CONAN: And do we know yet whether this device exploded today in North Korea was another plutonium device that derived from those old power plants provided by the Russians, Soviet Union so long ago...
CONAN: ...or were highly enriched uranium, which they made on their own, and which they can continue to make.
JOHNSON: That's going to be a key question going forward. I mean, obviously, the North isn't talking, and it's going to take, I think, probably several weeks of analysis before we can really get a good sense of what that was. But that is a key difference. You know, if it is a uranium-enriched device, that's going to be yet another one of these breakthroughs in terms of their capabilities.

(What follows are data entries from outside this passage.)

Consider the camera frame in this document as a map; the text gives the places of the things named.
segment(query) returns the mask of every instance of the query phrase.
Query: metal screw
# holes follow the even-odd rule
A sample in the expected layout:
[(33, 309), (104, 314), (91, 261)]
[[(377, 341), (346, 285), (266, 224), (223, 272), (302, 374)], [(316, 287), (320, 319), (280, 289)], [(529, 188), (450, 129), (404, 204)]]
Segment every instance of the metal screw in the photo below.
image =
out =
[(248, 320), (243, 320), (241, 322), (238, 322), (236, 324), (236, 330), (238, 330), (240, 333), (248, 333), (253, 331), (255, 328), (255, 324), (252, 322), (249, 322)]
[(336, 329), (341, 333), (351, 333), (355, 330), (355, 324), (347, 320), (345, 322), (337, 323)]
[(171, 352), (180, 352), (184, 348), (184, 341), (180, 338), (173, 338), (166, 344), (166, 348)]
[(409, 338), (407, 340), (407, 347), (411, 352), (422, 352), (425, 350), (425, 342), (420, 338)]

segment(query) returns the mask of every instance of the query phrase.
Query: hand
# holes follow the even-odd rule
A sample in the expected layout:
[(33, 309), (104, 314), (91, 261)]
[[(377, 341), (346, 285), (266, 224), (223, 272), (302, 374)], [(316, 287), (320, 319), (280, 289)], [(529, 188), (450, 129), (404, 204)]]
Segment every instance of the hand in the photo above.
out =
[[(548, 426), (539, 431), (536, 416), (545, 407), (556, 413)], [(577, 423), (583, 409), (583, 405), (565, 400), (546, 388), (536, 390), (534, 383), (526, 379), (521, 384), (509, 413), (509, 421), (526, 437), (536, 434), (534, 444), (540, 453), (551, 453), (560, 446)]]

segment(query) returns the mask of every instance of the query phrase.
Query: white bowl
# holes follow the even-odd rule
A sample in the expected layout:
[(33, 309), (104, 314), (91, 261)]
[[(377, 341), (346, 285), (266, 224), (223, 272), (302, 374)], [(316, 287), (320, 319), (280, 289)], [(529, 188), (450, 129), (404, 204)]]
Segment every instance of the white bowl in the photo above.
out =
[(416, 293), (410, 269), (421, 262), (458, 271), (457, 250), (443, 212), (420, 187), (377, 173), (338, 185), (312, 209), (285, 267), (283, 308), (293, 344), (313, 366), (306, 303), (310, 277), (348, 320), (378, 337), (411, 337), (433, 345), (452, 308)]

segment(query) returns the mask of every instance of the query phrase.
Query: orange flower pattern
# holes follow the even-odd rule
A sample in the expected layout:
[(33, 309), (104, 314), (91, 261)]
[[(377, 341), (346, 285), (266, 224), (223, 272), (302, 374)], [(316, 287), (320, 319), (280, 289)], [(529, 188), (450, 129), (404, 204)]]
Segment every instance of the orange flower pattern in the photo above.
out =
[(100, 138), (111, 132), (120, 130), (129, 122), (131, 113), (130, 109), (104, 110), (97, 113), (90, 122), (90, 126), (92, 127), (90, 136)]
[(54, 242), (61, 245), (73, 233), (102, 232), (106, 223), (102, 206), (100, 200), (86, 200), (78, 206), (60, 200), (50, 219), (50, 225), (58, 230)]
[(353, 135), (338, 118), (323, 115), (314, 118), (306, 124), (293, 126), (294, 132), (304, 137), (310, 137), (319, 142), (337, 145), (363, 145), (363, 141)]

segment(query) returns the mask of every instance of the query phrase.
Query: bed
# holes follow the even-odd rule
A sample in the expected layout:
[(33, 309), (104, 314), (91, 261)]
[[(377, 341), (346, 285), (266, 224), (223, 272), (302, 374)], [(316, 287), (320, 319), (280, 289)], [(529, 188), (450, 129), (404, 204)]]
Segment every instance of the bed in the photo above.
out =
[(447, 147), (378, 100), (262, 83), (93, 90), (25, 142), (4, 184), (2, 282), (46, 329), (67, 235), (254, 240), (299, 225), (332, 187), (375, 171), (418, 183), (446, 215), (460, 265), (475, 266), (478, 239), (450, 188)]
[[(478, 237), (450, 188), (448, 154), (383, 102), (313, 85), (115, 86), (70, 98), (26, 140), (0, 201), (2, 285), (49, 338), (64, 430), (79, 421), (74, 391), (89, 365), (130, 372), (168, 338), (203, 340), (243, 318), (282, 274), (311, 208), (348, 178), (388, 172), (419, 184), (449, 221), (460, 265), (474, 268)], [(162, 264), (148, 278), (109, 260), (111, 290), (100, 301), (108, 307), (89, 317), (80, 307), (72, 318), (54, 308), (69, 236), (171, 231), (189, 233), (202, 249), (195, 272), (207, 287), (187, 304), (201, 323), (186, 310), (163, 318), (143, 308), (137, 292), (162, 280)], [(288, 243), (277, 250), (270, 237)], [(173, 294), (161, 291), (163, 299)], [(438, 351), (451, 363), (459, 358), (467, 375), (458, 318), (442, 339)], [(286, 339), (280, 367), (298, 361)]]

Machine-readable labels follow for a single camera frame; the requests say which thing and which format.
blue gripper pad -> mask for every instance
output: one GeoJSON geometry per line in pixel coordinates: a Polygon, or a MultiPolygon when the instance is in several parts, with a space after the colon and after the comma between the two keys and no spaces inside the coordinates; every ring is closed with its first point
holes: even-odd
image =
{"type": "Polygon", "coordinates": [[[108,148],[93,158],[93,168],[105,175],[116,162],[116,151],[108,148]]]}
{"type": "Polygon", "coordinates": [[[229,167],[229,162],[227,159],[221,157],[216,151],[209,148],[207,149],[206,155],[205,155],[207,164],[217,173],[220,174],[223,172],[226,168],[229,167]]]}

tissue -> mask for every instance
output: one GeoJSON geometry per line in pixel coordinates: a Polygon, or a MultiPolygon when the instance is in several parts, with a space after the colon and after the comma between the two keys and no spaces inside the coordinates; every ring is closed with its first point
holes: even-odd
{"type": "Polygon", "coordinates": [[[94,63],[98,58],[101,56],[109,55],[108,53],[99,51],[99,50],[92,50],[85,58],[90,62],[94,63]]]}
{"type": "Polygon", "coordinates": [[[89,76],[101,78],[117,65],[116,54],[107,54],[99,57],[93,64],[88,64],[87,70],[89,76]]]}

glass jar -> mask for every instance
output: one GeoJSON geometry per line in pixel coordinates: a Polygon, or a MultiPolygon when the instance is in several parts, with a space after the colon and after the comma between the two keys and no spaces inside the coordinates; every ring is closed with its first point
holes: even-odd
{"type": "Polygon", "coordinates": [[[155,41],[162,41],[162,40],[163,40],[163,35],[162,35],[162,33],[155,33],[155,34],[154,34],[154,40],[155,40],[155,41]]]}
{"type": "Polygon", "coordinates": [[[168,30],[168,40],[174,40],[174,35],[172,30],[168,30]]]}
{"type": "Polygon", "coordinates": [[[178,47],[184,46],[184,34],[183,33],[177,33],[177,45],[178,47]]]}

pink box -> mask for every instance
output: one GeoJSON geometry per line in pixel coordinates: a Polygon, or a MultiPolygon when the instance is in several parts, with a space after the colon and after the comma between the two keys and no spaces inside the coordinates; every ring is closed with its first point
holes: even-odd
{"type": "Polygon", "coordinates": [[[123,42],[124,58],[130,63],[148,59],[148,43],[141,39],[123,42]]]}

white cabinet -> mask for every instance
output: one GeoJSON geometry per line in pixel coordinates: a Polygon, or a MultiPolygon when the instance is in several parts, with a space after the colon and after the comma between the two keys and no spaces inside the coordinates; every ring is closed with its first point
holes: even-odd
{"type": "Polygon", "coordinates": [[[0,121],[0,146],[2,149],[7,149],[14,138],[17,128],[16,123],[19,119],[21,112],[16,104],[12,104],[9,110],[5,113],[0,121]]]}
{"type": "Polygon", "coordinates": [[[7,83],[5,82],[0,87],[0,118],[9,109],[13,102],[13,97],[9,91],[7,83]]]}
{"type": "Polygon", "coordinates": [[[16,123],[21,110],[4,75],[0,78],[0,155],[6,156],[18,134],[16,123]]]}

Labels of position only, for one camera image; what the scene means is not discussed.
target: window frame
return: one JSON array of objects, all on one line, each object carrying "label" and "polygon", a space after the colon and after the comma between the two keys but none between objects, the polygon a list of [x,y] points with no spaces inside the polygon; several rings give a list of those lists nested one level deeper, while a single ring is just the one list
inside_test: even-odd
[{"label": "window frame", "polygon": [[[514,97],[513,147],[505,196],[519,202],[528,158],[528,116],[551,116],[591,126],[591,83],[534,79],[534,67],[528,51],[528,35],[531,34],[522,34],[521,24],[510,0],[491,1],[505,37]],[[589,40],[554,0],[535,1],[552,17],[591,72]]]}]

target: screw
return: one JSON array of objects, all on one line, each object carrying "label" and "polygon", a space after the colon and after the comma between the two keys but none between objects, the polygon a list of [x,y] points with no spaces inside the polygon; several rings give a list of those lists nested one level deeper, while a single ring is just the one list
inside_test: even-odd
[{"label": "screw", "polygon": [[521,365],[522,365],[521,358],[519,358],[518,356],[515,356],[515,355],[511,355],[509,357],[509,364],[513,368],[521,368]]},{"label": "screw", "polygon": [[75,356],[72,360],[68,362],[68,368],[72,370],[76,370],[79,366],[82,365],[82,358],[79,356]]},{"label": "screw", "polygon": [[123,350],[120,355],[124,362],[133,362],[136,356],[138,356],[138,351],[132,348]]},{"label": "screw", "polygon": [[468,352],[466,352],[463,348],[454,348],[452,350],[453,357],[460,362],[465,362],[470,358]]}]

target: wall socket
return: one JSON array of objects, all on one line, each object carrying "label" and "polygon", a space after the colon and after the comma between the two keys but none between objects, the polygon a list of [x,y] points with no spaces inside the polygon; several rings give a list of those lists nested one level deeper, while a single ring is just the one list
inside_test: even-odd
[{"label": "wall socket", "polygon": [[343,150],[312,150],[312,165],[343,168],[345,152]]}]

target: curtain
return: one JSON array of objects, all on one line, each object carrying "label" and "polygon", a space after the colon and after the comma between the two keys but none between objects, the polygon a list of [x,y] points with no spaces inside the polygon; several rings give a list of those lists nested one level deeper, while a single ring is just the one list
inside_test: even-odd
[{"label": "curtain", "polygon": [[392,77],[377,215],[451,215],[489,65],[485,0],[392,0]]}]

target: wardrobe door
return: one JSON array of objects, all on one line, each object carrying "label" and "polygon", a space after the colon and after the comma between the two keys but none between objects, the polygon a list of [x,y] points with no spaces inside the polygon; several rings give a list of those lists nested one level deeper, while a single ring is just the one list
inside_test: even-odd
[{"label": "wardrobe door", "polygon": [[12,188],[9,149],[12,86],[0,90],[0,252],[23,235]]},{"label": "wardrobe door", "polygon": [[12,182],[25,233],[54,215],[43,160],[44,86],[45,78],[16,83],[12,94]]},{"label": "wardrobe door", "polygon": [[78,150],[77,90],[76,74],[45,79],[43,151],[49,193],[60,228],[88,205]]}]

CONAN: As it goes ahead, we're likely to see a new round of sanctions of some sort. North Korea will issue howling threats and Armageddon-like statements. Is anything likely to happen, really?
JOHNSON: Well, this is the key question: How many rounds of sanctions can you have? And there's not that much left that we can sanction. And, I mean, this is the real difficulty for the U.S. and for the allies. There's very little trade, obviously, certainly, between - none between us and the regime, and for the allies, very little. And so China really is the key, here. You know, what - how much willingness do the have to, you know, limit some of the border activity? And will they do something similar to what they were rumored to do in the last major period of tension, which was to kind of mess with that spigot of the oil and get some sense that, you know, they were taking this very seriously?
And what was key in that timeframe, I think, Neal, was this idea that China had become fairly convinced that the Bush administration might do something. You know, this was right after the Iraq invasion, and so on. And so there is that element, I think, in terms of how the U.S. positions itself that they need to emphasize to China we're serious and, you know, we might take unilateral action. And that's usually what gets China to move on this issue.
CONAN: Christopher Johnson, a senior adviser at the Center for Strategic and International Studies, former CIA analyst, with us here in Studio 3A. Thanks very much.
JOHNSON: Thank you, Neal. I enjoyed it. Thank you.
CONAN: You're listening to TALK OF THE NATION, from NPR News.